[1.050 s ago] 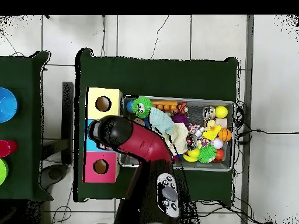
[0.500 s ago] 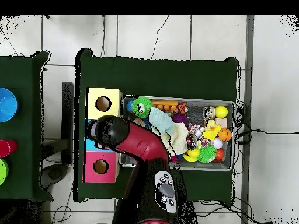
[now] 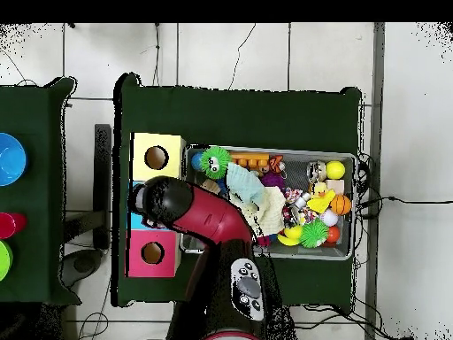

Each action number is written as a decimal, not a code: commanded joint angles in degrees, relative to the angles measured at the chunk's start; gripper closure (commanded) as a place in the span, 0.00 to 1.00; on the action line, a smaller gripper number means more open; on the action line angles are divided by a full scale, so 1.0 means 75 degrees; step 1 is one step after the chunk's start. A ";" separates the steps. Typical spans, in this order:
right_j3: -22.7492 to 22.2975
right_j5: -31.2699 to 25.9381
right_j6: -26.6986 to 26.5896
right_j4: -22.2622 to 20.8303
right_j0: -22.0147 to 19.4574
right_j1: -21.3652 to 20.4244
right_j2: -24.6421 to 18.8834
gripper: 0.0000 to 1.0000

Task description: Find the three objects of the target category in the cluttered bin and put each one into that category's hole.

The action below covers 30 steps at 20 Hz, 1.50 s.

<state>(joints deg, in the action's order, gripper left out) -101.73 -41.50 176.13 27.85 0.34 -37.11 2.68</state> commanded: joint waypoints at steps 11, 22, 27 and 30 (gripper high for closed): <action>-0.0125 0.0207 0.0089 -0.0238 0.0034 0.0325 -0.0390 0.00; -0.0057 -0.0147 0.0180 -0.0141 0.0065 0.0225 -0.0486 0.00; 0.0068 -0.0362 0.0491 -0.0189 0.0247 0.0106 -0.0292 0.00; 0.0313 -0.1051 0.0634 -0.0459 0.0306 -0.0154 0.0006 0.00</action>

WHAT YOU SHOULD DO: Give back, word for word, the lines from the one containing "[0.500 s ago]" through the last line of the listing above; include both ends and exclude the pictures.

SOLUTION TO THIS EXERCISE:
[0.500 s ago] 
[now] 

Each action number is written as a decimal, not a code: commanded joint angles in degrees, relative to the angles measured at the chunk's start; gripper closure (commanded) as a place in the span, 0.00 to 1.00; on the action line, a smaller gripper number means more open; on the action line angles are divided by a full scale, so 1.0 means 75 degrees; step 1 is one step after the chunk's start. A ";" separates the steps. Typical spans, in this order:
right_j3: -22.7492 to 22.2975
right_j5: -31.2699 to 25.9381
right_j6: -26.6986 to 26.5896
right_j4: -22.2622 to 20.8303
right_j0: -22.0147 to 19.4574
right_j1: -21.3652 to 20.4244
right_j2: -24.6421 to 18.8834
gripper: 0.0000 to 1.0000

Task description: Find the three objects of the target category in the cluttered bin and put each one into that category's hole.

The action below covers 30 steps at 20 Hz, 1.50 s.

<state>(joints deg, in the action's order, gripper left out) -101.73 -41.50 176.13 27.85 0.34 -37.11 2.68</state> commanded: joint waypoints at steps 11, 22, 27 and 30 (gripper high for closed): <action>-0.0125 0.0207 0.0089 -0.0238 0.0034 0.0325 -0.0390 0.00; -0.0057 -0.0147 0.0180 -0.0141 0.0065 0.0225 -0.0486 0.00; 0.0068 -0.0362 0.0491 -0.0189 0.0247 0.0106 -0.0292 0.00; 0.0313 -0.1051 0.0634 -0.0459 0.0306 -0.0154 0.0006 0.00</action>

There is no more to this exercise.